Docenia się nas tylko w sytuacjach krytycznych
Ostatnio pojawiło się kolejne zagrożenie, mam nadzieję, że czysto teoretyczne, związane z możliwością katastrofy nuklearnej na terytorium Ukrainy. I w tym przypadku oddziały wewnętrzne są typowane do objęcia opieką potencjalnych chorych. To kolejny dowód na to, że kiedy sytuacja staje się krytyczna, wymagająca poświęcenia i szerokiej wiedzy medycznej, podstawę systemu stanowią specjaliści chorób wewnętrznych. Ci sami, o których zapomina się na co dzień.
W ubiegłym roku wspólnie z prof. Janem Duławą — prezesem Towarzystwa Internistów Polskich, a także dr. n. med. Markiem Stopińskim — konsultantem wojewódzkim w dziedzinie chorób wewnętrznych i prof. Krzysztofem Muchą — prezesem TIP na Mazowszu zawiązaliśmy nieformalną grupę, która próbowała przekonać Ministerstwo Zdrowia, Narodowy Fundusz Zdrowia oraz Agencję Oceny Technologii Medycznych i Taryfikacji do zmiany podejścia w zakresie finansowania interny. To, że procedury na oddziałach chorób wewnętrznych są niedoszacowane, wiadomo od dawna. W Polsce mało jest oddziałów internistycznych, które w ogóle się bilansują, a takich, które przynoszą zyski, prawdopodobnie nie ma. Może powstać zarzut, że specjaliści chorób wewnętrznych nie oszczędzają, nie zwracają uwagi na pierwiastek ekonomiczny, jednak prawda jest taka, że nasze usługi są źle wycenione.
Nierozwiązany problem wycen procedur internistycznych
Jako interniści musimy leczyć pacjentów w sposób holistyczny. Chory na oddziale wewnętrznym, zwłaszcza w dzisiejszych czasach, kiedy mamy starzejące się społeczeństwo, charakteryzuje się tzw. współchorobowością. Rzadko ma 2-3 choroby, zwykle cierpi na 4-5 lub więcej. U takich pacjentów nie da się wyrównać jednego schorzenia bez leczenia pozostałych, co sprawia, że koszty diagnostyki i terapii rosną, bo w takiej sytuacji nie da się zapłacić tylko za jedną procedurę. Tak jak wspomniałem, próbowaliśmy przekonać do tego zarówno Ministerstwo Zdrowia, jak i Narodowy Fundusz Zdrowia. Proponowaliśmy rozwiązania, które z powodzeniem sprawdzają się w krajach Europy Zachodniej, chociażby w Niemczech czy Francji, ale na razie bez skutku. AOTMiT zakończył już wycenę procedur internistycznych, zwiększając ją w pewnym zakresie, co jednak nie zmienia nic w przypadku diagnostyki i terapii współchorobowości. Problem ten pozostaje nierozwiązany.

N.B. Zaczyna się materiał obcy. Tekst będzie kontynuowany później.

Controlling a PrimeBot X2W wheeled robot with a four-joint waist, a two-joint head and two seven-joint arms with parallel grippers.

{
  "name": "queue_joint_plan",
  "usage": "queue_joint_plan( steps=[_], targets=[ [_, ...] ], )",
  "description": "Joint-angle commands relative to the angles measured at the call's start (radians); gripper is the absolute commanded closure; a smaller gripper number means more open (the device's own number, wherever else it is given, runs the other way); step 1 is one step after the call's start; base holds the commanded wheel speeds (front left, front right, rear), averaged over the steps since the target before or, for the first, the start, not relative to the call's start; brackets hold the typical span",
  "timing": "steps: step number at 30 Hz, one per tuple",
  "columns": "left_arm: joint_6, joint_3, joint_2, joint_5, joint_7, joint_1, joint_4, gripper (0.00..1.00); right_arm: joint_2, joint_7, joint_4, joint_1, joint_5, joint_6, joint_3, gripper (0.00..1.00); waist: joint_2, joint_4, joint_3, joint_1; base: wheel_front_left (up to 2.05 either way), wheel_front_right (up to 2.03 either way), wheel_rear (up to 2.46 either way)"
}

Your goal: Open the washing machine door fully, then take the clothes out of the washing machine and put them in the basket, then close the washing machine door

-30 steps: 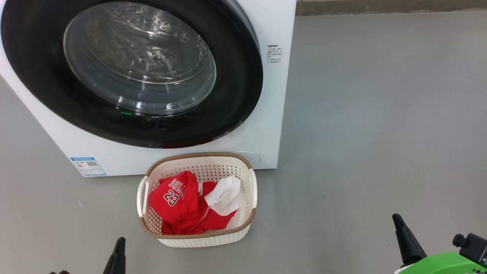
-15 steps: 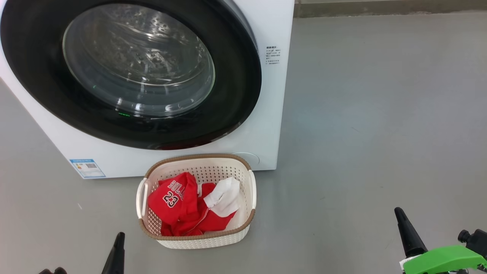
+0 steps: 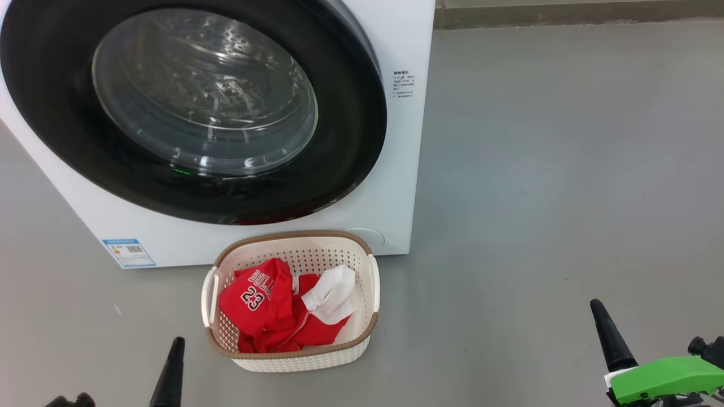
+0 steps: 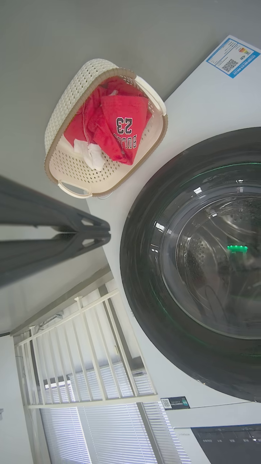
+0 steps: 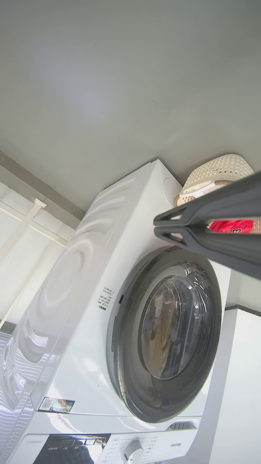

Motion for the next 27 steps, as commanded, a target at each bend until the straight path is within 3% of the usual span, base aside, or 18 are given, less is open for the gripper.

W ostatnich dniach otrzymałem do zaopiniowania, jak wielu konsultantów, rozporządzenie ministra zdrowia o specjalizacjach deficytowych. Ta lista się nie zmieniła, nadal obejmuje 20 specjalizacji, w tym choroby wewnętrzne. Niestety, nie idą za tym żadne konkretne działania, które mogłyby wzmocnić internę. Wciąż brakuje kadr. Dość duże kontrowersje w tym roku wzbudziła dystrybucja miejsc rezydenckich na oddziałach internistycznych. W całym kraju utworzono ich ok. 350. Mimo że to konsultanci wojewódzcy zgłaszają zapotrzebowanie na swoich obszarach, ich rozkład przez Ministerstwo Zdrowia wydaje się trochę chaotyczny. Dla przykładu: województwo podkarpackie otrzymało 59 miejsc, czyli najwięcej w Polsce. Nie widzę możliwości, aby zostały one wykorzystane. Z kolei w województwie lubuskim, gdzie niedobór internistów jest dramatyczny, utworzono ich zaledwie 6! Oczekiwalibyśmy większego wpływu środowiska na dystrybucję miejsc specjalizacyjnych.